You may very well be right, rcboater. As a matter of fact one of my earliest memories is of a plastic toy United States (considerably bigger than the Revell kit) that had a flat bottom and wheels to facilitate cruises around the living room.
It's also true, though, that in the early fifties the underwater hull lines of lots of WWII-vintage ships were still classified. The old Revell Missouri was a bit of a special case. The original, 1953 issue of it (Revell's very first ship kit - apart from the tiny Gowland sailing ships Revell had begun distributing a year earlier) had an electric motor. (My source about all this is, as usual, Dr. Thomas Graham's history of Revell.) In order to accommodate the motor, batteries, etc., the hull had to be pretty deep. Its depth probably is somewhere close to the scale - but in every other respect it bears little resemblance to reality.
What really seems weird is the inclusion of those "trestle" stands. What would have been wrong with telling the purchaser that the model was cut off at the waterline? (For that matter - what would have been wrong with cutting it off at the actual normal waterline? Several of those old kits - the T-2 tanker and the C-3 freighter, for instance, look improbably lightly loaded.)

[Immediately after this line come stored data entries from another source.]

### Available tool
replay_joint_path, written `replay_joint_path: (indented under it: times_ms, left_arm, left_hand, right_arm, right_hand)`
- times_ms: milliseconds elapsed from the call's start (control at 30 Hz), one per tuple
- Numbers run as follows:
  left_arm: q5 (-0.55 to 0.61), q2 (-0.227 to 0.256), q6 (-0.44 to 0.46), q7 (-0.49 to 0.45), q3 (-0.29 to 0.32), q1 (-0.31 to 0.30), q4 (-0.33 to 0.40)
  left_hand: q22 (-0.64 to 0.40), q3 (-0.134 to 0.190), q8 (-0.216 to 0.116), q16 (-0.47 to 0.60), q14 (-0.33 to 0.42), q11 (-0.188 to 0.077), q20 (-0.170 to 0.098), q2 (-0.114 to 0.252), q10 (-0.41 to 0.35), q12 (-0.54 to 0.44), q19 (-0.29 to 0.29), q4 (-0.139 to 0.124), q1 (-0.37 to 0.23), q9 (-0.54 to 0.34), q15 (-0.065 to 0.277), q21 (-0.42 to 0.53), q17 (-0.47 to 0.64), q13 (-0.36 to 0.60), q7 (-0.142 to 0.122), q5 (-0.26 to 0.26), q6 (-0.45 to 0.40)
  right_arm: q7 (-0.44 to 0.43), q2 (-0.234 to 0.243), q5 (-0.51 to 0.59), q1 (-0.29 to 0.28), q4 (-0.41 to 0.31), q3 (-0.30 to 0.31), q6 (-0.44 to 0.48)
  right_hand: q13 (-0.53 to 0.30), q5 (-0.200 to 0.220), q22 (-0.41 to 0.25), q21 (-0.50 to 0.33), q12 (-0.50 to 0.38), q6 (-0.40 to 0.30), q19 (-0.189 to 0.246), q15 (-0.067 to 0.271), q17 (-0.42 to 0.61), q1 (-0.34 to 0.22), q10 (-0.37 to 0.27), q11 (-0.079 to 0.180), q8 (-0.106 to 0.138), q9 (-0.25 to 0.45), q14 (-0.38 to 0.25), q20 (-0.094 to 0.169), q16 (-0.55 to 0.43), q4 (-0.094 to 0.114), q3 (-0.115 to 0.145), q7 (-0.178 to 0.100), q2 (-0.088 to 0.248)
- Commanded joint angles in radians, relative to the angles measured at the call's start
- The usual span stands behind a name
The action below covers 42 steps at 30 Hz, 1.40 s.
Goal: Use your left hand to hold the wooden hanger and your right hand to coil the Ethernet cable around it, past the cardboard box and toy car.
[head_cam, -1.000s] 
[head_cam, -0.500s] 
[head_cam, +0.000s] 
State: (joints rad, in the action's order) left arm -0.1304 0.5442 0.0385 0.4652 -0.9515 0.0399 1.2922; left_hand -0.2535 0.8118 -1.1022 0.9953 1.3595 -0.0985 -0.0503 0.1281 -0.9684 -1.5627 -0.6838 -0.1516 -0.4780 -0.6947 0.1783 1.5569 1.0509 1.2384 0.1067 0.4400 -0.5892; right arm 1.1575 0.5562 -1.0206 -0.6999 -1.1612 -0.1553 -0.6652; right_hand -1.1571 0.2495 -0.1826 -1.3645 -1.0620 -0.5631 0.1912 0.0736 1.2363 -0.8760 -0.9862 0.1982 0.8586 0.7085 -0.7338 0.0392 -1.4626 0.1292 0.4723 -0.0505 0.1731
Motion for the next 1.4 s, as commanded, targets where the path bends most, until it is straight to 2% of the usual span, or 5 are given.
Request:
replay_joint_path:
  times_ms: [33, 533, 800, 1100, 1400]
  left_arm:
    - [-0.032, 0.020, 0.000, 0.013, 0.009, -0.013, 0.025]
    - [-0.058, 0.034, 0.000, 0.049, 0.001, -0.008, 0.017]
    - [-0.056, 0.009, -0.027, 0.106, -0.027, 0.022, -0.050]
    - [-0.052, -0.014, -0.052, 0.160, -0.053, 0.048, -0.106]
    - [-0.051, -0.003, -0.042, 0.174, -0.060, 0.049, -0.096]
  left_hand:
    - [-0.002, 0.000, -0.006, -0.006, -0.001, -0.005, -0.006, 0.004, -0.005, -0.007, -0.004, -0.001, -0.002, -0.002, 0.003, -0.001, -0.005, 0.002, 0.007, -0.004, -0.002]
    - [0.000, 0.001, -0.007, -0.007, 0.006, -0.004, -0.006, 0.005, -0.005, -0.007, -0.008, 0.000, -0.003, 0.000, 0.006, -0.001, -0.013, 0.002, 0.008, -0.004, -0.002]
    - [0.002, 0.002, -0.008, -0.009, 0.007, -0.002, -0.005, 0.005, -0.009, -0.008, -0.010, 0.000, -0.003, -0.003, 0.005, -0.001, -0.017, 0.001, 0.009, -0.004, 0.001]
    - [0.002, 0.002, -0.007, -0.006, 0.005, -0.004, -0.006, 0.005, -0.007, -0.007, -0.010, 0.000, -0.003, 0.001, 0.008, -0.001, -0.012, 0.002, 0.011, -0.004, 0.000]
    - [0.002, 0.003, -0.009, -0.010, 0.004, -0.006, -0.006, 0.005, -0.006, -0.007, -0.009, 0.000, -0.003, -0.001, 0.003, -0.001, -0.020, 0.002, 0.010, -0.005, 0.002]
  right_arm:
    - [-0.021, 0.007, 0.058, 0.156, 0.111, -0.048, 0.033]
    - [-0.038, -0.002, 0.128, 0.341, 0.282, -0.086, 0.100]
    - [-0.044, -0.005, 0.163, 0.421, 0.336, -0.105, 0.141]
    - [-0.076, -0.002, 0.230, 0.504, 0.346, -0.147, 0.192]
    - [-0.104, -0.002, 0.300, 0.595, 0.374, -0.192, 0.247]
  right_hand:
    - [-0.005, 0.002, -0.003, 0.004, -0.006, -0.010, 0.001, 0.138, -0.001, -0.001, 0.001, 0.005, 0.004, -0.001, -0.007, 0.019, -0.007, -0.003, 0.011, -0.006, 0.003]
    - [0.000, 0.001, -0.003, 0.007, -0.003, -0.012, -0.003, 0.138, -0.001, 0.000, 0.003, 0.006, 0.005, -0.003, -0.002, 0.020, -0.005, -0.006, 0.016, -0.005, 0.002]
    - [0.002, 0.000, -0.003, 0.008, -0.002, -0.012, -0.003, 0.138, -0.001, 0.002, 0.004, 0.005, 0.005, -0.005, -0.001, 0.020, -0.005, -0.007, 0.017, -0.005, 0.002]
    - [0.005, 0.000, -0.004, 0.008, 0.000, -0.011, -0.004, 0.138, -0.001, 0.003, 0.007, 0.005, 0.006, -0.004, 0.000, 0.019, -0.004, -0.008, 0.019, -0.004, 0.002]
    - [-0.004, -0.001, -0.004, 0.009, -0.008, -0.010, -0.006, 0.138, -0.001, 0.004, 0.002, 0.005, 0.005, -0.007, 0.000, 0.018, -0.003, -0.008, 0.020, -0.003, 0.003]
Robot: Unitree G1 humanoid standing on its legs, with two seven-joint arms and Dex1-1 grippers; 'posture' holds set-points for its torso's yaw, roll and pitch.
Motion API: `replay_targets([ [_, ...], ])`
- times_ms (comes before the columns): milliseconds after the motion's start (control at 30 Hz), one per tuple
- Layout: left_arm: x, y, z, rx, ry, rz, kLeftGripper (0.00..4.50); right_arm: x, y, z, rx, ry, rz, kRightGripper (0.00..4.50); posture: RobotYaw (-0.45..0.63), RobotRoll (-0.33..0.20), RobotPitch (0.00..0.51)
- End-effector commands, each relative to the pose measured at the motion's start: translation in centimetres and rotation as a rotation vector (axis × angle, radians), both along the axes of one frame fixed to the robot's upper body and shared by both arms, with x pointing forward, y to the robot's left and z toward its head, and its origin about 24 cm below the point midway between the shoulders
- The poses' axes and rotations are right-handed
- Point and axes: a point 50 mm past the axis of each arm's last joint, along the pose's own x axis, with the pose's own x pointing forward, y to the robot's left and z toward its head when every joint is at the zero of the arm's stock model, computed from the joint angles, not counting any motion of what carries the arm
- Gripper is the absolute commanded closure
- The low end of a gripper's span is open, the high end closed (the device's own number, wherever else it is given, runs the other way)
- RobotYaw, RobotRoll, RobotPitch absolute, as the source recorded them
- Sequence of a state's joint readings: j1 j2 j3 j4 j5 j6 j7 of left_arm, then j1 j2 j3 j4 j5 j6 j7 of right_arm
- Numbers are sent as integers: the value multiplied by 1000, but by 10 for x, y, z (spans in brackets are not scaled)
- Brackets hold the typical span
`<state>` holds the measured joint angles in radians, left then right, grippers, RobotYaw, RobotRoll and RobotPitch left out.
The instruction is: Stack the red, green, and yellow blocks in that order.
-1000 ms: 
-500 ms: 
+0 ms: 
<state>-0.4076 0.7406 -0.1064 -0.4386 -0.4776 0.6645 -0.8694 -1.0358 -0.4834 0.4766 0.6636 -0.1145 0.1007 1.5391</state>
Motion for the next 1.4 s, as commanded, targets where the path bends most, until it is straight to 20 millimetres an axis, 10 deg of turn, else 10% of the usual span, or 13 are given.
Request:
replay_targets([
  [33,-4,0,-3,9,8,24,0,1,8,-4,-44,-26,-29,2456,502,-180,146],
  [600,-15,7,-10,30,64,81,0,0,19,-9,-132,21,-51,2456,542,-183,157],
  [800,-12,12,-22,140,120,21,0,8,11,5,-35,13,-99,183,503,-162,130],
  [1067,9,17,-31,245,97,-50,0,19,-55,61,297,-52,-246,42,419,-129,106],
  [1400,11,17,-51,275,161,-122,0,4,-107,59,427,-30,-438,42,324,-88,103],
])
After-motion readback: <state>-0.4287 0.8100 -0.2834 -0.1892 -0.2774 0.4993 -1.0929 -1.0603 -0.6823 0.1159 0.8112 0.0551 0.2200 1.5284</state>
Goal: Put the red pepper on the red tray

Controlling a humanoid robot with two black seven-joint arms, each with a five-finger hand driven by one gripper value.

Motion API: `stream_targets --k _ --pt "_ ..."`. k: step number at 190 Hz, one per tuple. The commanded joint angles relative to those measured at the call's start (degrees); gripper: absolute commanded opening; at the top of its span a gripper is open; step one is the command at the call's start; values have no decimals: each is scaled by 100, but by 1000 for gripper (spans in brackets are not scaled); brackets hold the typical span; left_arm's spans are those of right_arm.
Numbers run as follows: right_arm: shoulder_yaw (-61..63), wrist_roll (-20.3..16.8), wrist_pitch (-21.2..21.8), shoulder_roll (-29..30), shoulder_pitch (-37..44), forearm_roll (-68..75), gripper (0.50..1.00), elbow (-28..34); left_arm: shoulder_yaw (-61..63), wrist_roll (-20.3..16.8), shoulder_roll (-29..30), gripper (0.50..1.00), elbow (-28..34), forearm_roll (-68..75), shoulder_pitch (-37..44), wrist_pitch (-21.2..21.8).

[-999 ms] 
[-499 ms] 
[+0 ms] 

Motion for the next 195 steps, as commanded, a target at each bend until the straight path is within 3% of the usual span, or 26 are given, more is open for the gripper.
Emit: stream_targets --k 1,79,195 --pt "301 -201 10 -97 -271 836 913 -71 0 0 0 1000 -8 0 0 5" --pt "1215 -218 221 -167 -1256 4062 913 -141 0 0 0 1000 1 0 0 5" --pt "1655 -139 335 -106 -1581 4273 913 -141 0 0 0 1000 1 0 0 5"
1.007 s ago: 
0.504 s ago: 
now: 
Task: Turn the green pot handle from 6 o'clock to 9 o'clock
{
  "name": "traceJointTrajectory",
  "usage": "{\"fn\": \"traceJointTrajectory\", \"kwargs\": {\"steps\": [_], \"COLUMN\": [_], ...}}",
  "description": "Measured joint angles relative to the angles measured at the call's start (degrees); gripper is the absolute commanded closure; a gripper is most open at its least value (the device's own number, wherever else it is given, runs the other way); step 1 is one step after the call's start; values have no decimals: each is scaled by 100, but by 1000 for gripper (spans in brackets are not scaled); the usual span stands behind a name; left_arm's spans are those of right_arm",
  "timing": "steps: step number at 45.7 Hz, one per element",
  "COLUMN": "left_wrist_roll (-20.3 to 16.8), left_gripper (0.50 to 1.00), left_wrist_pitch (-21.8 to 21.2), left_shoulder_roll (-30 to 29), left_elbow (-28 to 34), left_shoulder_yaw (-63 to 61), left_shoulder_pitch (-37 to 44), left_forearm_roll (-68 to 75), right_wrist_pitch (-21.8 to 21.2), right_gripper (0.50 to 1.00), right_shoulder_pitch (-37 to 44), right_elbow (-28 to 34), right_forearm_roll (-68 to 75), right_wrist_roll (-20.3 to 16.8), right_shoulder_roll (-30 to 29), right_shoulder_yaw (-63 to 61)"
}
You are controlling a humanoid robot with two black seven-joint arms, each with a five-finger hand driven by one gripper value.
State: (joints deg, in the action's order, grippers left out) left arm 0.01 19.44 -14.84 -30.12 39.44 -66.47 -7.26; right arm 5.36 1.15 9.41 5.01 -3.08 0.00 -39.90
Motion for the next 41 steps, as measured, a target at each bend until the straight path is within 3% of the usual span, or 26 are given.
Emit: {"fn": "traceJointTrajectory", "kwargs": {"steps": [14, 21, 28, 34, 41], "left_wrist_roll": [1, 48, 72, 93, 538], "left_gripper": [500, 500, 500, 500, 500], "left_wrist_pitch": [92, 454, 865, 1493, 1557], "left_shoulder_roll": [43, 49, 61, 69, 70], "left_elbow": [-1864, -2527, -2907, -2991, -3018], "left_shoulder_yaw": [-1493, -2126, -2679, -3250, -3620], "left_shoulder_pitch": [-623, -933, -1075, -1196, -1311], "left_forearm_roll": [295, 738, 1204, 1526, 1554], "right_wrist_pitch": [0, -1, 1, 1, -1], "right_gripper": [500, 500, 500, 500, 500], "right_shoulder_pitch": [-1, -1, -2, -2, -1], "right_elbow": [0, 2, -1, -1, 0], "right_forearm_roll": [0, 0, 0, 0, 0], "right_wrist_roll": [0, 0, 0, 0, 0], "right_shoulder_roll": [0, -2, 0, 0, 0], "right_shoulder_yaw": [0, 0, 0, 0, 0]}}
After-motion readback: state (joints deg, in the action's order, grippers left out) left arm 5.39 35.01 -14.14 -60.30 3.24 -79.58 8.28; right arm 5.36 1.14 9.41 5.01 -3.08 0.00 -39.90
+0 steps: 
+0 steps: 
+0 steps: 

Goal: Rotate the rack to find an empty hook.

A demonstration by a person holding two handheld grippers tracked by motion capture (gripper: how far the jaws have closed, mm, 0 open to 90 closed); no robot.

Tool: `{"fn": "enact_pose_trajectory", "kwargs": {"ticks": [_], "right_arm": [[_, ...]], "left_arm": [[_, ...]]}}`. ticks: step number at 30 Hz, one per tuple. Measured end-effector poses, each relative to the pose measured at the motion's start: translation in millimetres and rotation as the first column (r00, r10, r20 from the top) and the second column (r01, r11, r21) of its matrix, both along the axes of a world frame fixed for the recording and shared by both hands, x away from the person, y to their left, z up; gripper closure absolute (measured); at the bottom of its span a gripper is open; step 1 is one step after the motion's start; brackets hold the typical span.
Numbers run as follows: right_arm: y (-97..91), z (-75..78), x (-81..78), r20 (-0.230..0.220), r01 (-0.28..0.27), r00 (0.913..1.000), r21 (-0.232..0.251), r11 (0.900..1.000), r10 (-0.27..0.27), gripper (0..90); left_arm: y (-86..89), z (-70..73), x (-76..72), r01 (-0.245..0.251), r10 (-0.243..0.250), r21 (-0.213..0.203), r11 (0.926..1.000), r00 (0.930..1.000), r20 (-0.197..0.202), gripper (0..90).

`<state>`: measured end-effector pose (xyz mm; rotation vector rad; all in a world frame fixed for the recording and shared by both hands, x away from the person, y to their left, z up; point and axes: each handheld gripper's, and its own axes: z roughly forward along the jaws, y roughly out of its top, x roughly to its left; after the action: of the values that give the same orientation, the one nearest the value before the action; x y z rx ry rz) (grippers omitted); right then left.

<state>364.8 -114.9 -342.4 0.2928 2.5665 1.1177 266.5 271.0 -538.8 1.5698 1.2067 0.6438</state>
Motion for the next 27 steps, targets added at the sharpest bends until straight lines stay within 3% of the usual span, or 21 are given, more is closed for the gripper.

Apparently, though, nobody minded the strange sight of a waterline model sitting on trestles. We did have different ideas about scale fidelity - and rationality - in those days....
Maybe the day will come when some company will give us a new, accurate United States kit. (There's no problem figuring out what she looks like below the waterline nowadays; the museum where I used to work has the original plating model - as well as a good set of plans.) The number of holes in the available lines of merchant ship kits is enormous, but a good model of the U.S. would plug one of the biggest ones. She was, in her brief heyday, an important and beautiful ship.
I saw her once when she was in active service - when my parents took me on a vacation trip to New York in (I think) 1966. I remember the cab driver explaining that she was immobilized at her pier because part of the crew was on strike. The significance of that didn't strike me at the time - but it marked the beginning of the end.
I also had the great good fortune to get a close look at her (or parts of her, at least) in 1982 or 1983. At that time she was tied up at Norfolk, Virginia, supposedly on the verge of being converted into a cruise ship. (That was one of many proposals that never came to fruition.) Much of her original equipment and decoration was about to be stripped from her, and the museum where I worked was trying to acquire it. So my boss and I got a guided tour of a lot of her interior spaces as we made up a shopping list. The museum eventually got, among other artifacts a spun-glass sculpture (called "Expressions of Freedom") that hung over the bar in the first-class dining room. (We had quite a fight over that one. A certain member of the museum's board of trustees tried to veto the purchase, on the grounds that "I've eaten many a meal under that thing and it's always made me want to vomit." Museum studies 101: whether you think an artifact is pretty or not is irrelevant. What matters is its historical significance.)
Some of the lesser items eventually were offered for sale in the museum gift shop; I got a nice little shot glass. My favorite souvenir of her, though, is a postcard that I picked up from a desk somewhere around the bridge. It has a picture of the ship on the front, and spaces on the back to fill in the departure and arrival dates for a particular Atlantic crossing; the cards were passed out to passengers as they disembarked. After considerable thought I worked up the nerve to ask our guide on that afternoon tour, Commodore Roy Alexanderson, to sign it for me - which he graciously did.
The last time I saw her she was tied up to a pier in Philadelphia, within sight of I-95. (We went through at rush hour; my wife was scared stiff that I was going to wreck the car because I was craning my neck around, looking at "one more d--n ship.") She looked pretty rusty and sad, but still, in a certain way, majestic. I do hope she comes to some end other than the scrapyard.
In any case, if a plastic or resin kit manufacturer ever does release a decent S.S. United States kit, I'll be at the head of the line to buy one.